What Is an Interactionist? Theories in Sociology and Psychology

An interactionist believes that behavior and social reality arise from the continuous interplay between an individual’s internal characteristics and the external environment. This perspective moves past the simplistic “nature versus nurture” debate by asserting that neither personal traits nor external factors alone determine human action or societal function. Instead, it proposes that human experience is a product of a dynamic, ongoing relationship where the individual and the world constantly shape one another. This viewpoint forms the foundation for theories spanning both sociology and psychology, offering a unified way to understand complexity in human action.

The Core Principle of Reciprocal Causation

The interactionist view is founded on the concept of reciprocal causation, which describes a continuous feedback loop among three elements. Psychologist Albert Bandura articulated this as triadic reciprocal determinism: personal factors, behavior, and the environment all mutually influence one another. Personal factors include cognitive elements like beliefs, expectations, and emotional states, while the environment covers the physical and social context. Behavior is the resulting action or response, which then feeds back to alter the person and the environment.

This idea challenges the notion of linear cause and effect. For example, a person with high self-efficacy (a personal factor) is more likely to seek out challenging environments, and success in that environment (behavior) will further reinforce their initial belief. Conversely, a restrictive environment can limit behavioral choices, which may lead to negative beliefs about one’s own capability, creating a self-perpetuating cycle. Reciprocal causation thus provides a framework for understanding how individuals are active participants in creating the circumstances to which they respond.

Symbolic Interactionism: Meaning and Shared Reality

Symbolic Interactionism is the most recognized sociological application of the interactionist framework, focusing on how individuals create social reality through face-to-face exchanges. This micro-level theory posits that human interaction is mediated by symbols, such as gestures, language, or objects that carry a shared meaning. The meaning of these symbols is not inherent; it is collectively negotiated and interpreted during social interaction. Through this process, individuals develop common understandings that form the basis of social life.

People act toward things—whether objects, other people, or concepts—based on the meanings they have ascribed to them. For instance, the symbolic meaning of a wedding ring or a traffic signal dictates behavior toward those items. These shared understandings are how social constructs, such as money, deviance, or gender roles, are created and sustained. Reality is therefore understood to be socially constructed, existing because people define it as such through continuous interaction.
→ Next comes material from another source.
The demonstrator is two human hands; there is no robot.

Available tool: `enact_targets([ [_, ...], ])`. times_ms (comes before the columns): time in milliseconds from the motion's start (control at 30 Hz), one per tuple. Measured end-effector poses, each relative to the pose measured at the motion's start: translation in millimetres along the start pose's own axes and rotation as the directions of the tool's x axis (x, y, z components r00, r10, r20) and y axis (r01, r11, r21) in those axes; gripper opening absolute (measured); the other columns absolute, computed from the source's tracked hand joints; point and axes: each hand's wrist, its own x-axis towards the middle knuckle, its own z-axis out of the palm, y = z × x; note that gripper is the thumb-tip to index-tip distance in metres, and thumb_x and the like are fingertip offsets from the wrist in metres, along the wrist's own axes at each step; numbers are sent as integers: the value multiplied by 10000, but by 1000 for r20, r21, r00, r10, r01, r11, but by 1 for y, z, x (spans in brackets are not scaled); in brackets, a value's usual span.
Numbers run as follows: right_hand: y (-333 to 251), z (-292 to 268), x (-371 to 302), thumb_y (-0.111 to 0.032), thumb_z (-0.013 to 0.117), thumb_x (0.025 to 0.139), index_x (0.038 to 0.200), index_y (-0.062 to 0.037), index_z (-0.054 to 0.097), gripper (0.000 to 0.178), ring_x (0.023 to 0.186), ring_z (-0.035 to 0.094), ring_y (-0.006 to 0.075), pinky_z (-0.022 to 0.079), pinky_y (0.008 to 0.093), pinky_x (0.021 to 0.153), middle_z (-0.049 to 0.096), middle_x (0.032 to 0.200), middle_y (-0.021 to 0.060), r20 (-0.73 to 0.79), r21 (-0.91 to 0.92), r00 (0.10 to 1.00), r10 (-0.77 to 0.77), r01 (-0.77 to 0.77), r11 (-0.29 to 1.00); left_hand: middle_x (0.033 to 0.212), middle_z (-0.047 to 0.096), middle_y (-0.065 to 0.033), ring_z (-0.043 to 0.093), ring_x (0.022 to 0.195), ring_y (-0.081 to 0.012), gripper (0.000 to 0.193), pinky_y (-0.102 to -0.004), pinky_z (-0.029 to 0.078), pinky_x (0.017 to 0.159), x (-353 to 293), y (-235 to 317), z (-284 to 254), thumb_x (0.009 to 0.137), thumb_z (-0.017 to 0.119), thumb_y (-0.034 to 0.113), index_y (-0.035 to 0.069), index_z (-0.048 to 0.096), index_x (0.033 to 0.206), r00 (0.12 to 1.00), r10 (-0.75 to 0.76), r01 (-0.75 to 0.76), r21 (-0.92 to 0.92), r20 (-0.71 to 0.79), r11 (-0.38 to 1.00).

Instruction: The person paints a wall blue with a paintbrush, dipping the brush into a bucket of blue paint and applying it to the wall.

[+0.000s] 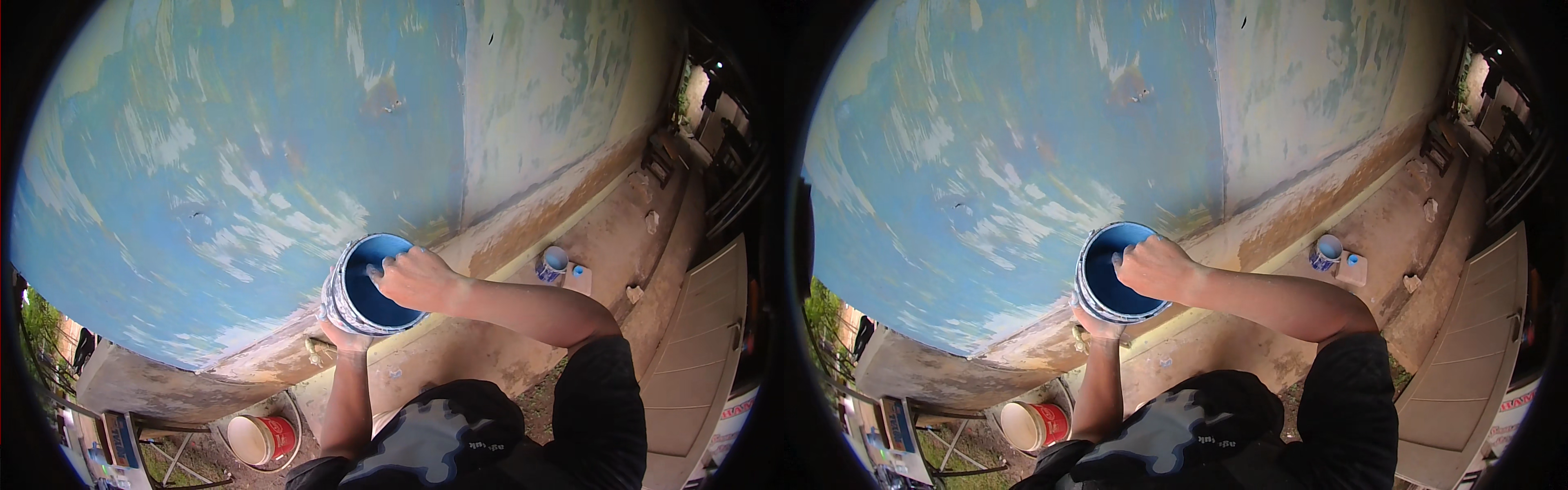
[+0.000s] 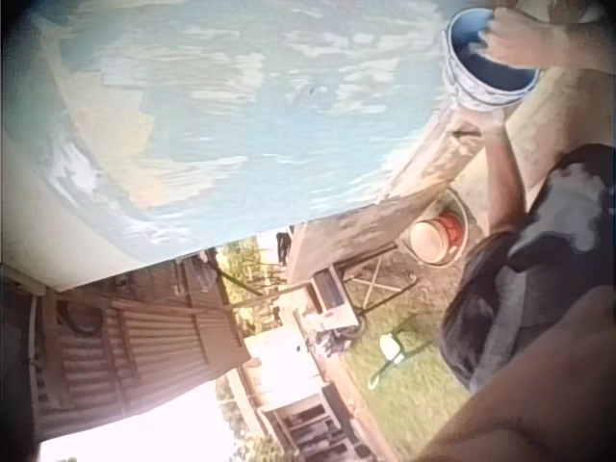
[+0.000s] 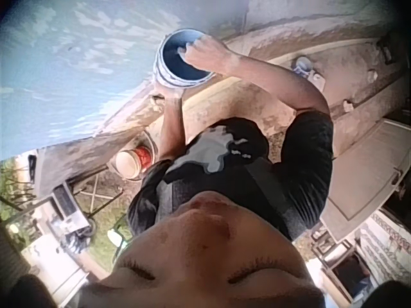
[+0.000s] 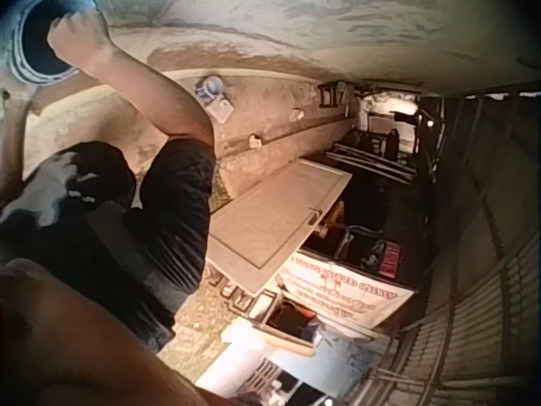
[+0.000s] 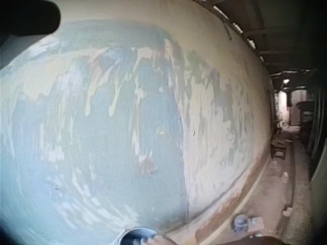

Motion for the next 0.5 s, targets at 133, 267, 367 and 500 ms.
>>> enact_targets([
  [133, -5, -9, 7, -88, 674, 831, 882, -51, 777, 121, 714, 759, 317, 576, 432, 592, 737, 744, 179, 196, 108, 973, 121, -144, 984, 1542, 563, -162, 547, 1407, -339, 613, -509, 434, 1195, -2, 7, 21, 1066, 340, 418, 65, 510, 1538, 997, -18, 26, -115, 70, 993],
  [267, 11, -13, 14, -111, 727, 826, 702, 1, 731, 167, 763, 750, 391, 580, 485, 656, 743, 800, 234, 364, 320, 913, 187, -311, 895, 1551, 545, -168, 541, 1412, -333, 614, -508, 388, 1225, -12, 10, 38, 1073, 331, 330, 59, 394, 1621, 987, 31, -12, -121, 156, 993],
  [367, 20, -7, 28, -158, 765, 863, 789, 44, 750, 216, 838, 739, 422, 571, 498, 741, 747, 840, 239, 586, 411, 805, 92, -393, 822, 1596, 512, -143, 503, 1453, -319, 625, -491, 366, 1246, -16, 13, 22, 1070, 359, 388, 69, 431, 1602, 983, 75, -64, -73, 165, 995],
  [500, 15, 1, 39, -206, 791, 890, 911, 51, 776, 258, 899, 727, 429, 556, 489, 793, 753, 893, 245, 545, 561, 836, -68, -303, 771, 1532, 569, -162, 547, 1403, -334, 601, -506, 422, 1205, -22, 23, 12, 1073, 348, 409, 36, 526, 1509, 992, 121, -117, -94, 37, 989],
])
The theory also contributes the idea that the “self” emerges from social interaction, often related to Charles Horton Cooley’s “looking-glass self.” Individuals develop their self-concept by imagining how others perceive them and interpreting the reactions of those around them. This means a person’s identity is not a fixed, internal entity but is constantly shaped and renegotiated based on social interactions. Theorists like George Herbert Mead and Herbert Blumer were instrumental in detailing how this meaning-making leads to the formation of the individual self and the larger social order.

The Person-Situation Dynamic in Psychology

The interactionist perspective in psychology resolves the historical debate between personality psychologists, who emphasized internal traits, and social psychologists, who focused on external situations. This resolution is rooted in the dynamic Person-Situation interaction model, summarized by Kurt Lewin’s formula: Behavior (B) is a function of the Person (P) and the Environment (E), or $B = f(P, E)$. The formula indicates that behavior is not the sum of person and situation effects, but a product of their interaction.
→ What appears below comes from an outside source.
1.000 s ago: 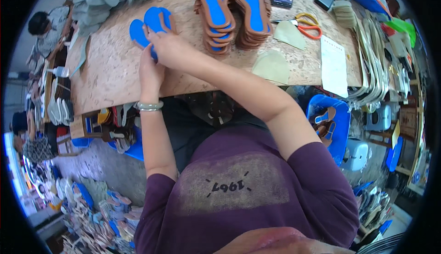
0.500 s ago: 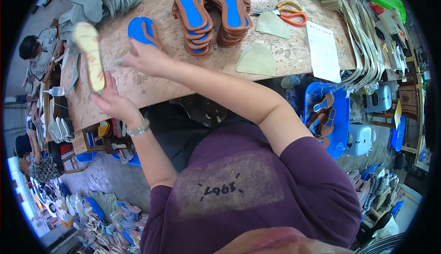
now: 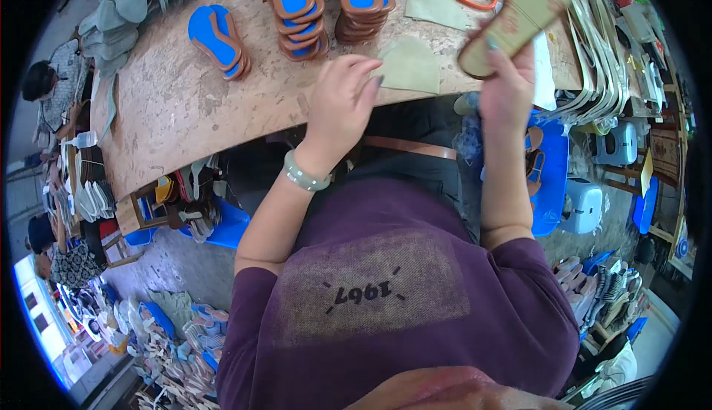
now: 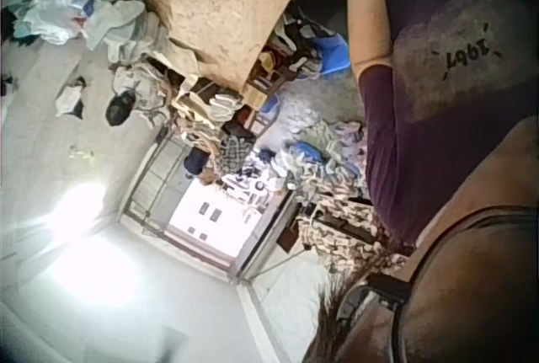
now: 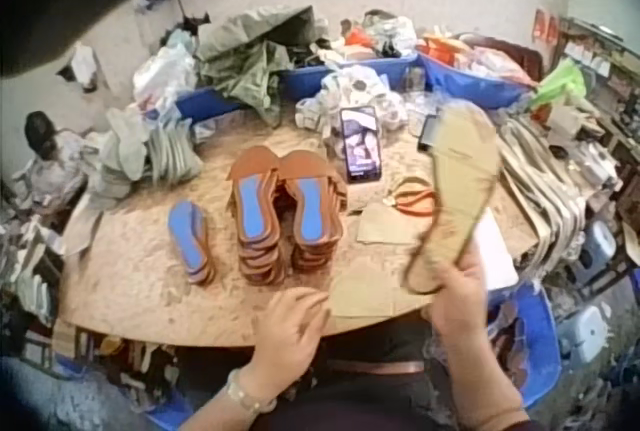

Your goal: The person assembles sandals by hand in a workshop setting. They repeatedly pick up a blue sandal sole and a beige insole, align the insole onto the sole, and press them together. The person handles the items one at a time, stacking the finished pairs on the table.

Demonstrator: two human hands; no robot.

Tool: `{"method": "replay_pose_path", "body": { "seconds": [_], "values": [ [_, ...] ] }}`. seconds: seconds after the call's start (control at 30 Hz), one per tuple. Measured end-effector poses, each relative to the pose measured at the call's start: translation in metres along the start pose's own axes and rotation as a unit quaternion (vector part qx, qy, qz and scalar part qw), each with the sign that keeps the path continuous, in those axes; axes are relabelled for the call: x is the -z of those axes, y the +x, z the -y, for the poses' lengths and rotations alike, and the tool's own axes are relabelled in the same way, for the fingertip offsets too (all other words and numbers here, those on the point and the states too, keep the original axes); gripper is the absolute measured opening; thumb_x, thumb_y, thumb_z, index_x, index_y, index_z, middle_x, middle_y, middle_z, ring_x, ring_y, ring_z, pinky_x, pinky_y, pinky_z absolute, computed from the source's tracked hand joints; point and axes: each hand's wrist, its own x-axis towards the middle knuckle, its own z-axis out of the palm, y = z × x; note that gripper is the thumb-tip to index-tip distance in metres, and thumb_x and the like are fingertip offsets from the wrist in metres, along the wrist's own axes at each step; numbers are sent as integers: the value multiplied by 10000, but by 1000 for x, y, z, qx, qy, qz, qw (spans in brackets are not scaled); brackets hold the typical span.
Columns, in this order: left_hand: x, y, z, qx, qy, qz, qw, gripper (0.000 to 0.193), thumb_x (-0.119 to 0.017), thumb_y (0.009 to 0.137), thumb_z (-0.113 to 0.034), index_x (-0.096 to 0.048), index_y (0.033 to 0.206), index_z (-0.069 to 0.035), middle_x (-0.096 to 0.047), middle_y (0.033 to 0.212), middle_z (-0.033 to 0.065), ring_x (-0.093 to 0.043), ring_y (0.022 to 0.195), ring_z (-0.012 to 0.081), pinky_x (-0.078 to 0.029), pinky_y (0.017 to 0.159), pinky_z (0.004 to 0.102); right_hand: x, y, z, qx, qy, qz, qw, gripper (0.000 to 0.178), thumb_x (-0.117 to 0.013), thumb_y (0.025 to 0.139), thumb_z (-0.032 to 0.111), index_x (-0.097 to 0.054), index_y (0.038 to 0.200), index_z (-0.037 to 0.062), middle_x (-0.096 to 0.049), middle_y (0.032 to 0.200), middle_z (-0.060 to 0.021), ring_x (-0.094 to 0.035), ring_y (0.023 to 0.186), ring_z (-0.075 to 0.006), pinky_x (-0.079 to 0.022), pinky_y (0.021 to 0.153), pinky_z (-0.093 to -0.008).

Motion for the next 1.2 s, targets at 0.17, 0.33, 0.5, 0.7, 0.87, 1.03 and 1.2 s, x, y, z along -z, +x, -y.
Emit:
{"method": "replay_pose_path", "body": {
  "seconds": [0.17,0.33,0.5,0.7,0.87,1.03,1.2],
  "values": [
    [-77,58,11,-102,63,18,993,319,-545,902,-93,-559,1199,22,-567,1190,245,-546,1109,381,-436,960,428,69,16,11,-51,-85,-37,994,513,-547,810,-54,-450,1313,-25,-620,1129,-157,-625,1024,-253,-486,934,-376],
    [-123,110,18,-12,294,18,955,476,-556,901,-170,-435,1312,39,-463,1271,323,-433,1221,454,-399,1006,469,60,20,-10,-25,-48,-30,998,568,-575,811,-34,-394,1350,-14,-617,1108,-153,-629,983,-234,-505,893,-361],
    [-129,119,14,32,231,39,972,521,-617,853,-141,-430,1312,23,-505,1136,240,-480,1131,401,-425,959,438,62,35,-30,-39,-17,-51,998,526,-599,864,10,-408,1353,-26,-600,1150,-111,-596,1021,-163,-485,892,-300],
    [-133,127,9,39,94,-26,995,535,-631,824,-82,-434,1315,1,-518,1075,204,-526,1030,366,-453,873,438,76,38,-42,-26,51,-60,997,574,-651,894,167,-394,1368,-30,-576,961,-38,-555,773,-84,-452,675,-213],
    [-124,135,9,104,-146,-7,984,405,-556,888,-66,-485,1280,8,-592,1086,171,-600,933,315,-484,829,423,72,35,-35,-8,36,-10,999,725,-696,857,291,-334,1407,-12,-404,709,15,-374,499,-47,-284,426,-187],
    [-91,121,-16,257,-712,18,654,344,-461,945,-87,-478,1263,42,-558,1246,172,-589,1119,279,-505,949,418,56,27,-16,36,84,-6,996,747,-692,843,286,-327,1416,-23,-423,737,2,-396,528,-56,-298,442,-191],
    [-50,96,-25,240,-861,32,447,461,-354,1012,-247,-379,1383,25,-460,1395,205,-427,1312,358,-308,1122,552,39,-5,15,1,-240,-22,970,832,-762,755,145,-311,1422,-63,-582,1104,-131,-574,716,-110,-480,621,-222]
  ]
}}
This dynamic means the effect of a personality trait on behavior depends entirely on the situation. For example, an aggressive person might not display this trait in a calm, low-stakes environment. However, under specific high-pressure conditions, such as intense competition or public challenge, that person may exhibit aggressive behavior. The situation acts as a trigger, determining whether and how strongly a personal characteristic is expressed.

Psychologists also examine this dynamic through “if-then” behavioral signatures. This concept suggests that personality is defined by the consistent pattern of variation in behavior across different situations, not by a single, constant trait. A person’s unique response—acting aggressively if insulted, but remaining calm if ignored—demonstrates that behavior is predictable only when both the person and the specific situational context are considered. This integrated model is used to understand the consistency and variability of human actions.